# Material for this exercise:
════

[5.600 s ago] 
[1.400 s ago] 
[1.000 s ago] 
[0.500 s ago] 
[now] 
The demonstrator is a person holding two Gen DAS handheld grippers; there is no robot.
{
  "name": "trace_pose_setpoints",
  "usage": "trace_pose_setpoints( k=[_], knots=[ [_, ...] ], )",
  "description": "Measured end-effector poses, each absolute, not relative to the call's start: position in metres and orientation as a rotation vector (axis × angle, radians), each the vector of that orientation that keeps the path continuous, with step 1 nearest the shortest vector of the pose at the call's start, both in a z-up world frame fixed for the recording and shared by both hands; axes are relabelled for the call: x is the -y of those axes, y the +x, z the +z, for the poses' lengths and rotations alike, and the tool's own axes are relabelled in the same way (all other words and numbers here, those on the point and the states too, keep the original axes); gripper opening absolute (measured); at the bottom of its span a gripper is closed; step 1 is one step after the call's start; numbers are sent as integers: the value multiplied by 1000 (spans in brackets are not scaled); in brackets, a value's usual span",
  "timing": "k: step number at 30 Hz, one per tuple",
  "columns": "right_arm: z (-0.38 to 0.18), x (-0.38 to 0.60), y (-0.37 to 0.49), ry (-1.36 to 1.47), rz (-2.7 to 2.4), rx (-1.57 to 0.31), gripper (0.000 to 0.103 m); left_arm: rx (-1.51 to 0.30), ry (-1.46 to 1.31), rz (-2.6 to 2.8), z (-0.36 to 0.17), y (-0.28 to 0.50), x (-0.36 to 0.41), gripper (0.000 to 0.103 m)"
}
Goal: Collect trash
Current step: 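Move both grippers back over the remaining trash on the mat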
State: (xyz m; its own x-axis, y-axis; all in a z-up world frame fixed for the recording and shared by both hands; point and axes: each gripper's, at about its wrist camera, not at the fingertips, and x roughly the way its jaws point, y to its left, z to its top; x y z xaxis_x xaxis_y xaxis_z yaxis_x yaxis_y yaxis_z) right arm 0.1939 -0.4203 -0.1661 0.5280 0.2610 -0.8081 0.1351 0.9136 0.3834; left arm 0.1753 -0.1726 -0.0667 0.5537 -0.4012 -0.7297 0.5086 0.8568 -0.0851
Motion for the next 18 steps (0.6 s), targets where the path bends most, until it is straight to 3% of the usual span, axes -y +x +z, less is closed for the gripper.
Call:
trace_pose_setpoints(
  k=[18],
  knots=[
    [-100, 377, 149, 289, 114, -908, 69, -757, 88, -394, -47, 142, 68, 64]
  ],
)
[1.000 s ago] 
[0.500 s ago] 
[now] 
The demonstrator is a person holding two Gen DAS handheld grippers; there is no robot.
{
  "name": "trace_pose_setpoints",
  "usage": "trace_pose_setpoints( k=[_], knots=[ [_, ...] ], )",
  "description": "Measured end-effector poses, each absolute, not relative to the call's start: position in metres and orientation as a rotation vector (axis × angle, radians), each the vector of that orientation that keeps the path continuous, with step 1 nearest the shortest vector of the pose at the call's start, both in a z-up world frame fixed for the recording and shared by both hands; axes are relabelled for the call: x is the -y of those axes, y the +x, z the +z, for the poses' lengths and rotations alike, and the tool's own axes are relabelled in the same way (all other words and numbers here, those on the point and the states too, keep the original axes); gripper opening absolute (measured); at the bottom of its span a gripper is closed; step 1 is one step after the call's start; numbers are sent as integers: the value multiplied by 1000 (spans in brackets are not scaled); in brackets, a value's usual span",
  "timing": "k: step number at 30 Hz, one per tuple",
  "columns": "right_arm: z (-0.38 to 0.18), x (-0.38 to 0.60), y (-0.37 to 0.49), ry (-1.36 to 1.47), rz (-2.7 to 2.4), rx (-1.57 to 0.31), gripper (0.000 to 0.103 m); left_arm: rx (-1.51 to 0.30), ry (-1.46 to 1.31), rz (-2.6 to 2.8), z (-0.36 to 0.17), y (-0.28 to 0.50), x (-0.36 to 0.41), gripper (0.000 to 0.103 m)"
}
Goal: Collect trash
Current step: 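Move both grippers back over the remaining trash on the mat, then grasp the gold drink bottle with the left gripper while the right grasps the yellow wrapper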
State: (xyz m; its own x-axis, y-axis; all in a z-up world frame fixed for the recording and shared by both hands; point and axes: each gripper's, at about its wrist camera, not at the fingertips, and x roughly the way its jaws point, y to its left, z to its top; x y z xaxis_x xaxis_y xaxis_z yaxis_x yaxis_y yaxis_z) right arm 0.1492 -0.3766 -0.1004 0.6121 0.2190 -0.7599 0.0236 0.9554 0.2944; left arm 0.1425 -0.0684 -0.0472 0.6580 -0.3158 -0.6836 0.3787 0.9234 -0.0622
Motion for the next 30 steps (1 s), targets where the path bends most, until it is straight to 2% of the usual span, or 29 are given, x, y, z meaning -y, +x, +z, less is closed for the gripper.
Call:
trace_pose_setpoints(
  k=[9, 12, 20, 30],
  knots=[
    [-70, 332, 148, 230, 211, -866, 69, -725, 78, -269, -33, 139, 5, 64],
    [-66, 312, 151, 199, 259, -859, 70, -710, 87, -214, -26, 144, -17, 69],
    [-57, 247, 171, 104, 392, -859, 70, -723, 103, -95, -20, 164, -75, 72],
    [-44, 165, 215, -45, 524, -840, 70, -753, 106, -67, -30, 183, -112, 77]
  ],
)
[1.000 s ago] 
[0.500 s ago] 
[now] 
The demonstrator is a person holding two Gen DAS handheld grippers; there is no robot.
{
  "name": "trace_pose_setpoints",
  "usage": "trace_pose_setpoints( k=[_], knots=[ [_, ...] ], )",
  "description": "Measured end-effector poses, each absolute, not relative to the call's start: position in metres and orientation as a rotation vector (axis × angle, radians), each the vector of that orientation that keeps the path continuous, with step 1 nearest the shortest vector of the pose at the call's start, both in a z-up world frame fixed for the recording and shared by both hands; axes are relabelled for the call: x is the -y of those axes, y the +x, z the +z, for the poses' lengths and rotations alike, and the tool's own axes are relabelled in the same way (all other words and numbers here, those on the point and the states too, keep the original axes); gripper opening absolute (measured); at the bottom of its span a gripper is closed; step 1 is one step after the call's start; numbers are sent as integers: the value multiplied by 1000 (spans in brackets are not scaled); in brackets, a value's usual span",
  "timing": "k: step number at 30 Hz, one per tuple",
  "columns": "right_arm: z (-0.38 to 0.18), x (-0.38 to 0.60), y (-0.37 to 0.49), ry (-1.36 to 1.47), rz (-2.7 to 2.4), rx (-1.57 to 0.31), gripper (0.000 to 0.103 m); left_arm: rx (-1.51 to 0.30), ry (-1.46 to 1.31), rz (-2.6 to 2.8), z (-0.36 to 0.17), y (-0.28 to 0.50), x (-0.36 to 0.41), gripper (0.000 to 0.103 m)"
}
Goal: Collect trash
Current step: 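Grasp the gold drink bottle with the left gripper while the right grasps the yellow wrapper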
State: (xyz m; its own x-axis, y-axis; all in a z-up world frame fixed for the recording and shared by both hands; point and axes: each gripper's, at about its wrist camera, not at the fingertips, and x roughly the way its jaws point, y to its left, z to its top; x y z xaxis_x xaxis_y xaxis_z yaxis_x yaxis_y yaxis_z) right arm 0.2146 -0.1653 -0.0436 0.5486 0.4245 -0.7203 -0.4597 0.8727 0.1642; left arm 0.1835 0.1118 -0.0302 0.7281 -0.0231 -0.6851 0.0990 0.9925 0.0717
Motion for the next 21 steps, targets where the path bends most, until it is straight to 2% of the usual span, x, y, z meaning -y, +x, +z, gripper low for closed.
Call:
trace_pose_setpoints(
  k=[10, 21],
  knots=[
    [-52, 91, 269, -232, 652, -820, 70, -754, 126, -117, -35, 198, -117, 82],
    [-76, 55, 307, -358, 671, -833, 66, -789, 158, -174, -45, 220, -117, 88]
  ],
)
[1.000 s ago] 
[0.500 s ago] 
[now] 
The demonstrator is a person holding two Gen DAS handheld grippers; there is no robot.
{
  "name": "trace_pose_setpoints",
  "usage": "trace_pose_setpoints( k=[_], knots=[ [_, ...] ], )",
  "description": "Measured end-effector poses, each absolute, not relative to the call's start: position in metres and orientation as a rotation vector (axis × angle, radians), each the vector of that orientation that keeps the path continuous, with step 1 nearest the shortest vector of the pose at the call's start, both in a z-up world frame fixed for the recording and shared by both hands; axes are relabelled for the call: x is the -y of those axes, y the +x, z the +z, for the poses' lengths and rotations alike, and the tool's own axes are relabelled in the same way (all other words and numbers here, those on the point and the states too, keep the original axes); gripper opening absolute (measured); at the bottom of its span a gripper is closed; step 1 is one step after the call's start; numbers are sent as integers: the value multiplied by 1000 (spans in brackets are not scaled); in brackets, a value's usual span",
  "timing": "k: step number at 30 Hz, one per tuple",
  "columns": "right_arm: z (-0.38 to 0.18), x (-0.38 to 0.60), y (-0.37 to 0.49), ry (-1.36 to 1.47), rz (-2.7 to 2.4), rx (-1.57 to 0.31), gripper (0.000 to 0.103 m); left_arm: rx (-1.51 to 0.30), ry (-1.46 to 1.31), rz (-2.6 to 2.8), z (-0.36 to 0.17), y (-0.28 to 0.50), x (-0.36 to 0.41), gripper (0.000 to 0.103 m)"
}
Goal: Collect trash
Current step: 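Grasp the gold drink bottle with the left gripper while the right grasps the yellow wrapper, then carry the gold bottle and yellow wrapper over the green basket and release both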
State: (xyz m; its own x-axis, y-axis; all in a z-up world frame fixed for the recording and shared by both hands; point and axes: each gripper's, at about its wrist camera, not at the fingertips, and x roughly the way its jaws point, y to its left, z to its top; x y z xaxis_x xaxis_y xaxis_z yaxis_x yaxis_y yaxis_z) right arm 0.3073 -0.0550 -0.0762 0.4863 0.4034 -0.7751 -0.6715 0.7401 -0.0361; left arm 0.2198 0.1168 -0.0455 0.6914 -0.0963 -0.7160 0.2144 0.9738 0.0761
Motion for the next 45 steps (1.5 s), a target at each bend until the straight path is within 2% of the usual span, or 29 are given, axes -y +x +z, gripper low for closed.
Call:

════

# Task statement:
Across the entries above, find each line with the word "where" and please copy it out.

# Exercise answer:
Motion for the next 18 steps (0.6 s), targets where the path bends most, until it is straight to 3% of the usual span, axes -y +x +z, less is closed for the gripper.
Motion for the next 30 steps (1 s), targets where the path bends most, until it is straight to 2% of the usual span, or 29 are given, x, y, z meaning -y, +x, +z, less is closed for the gripper.
Motion for the next 21 steps, targets where the path bends most, until it is straight to 2% of the usual span, x, y, z meaning -y, +x, +z, gripper low for closed.

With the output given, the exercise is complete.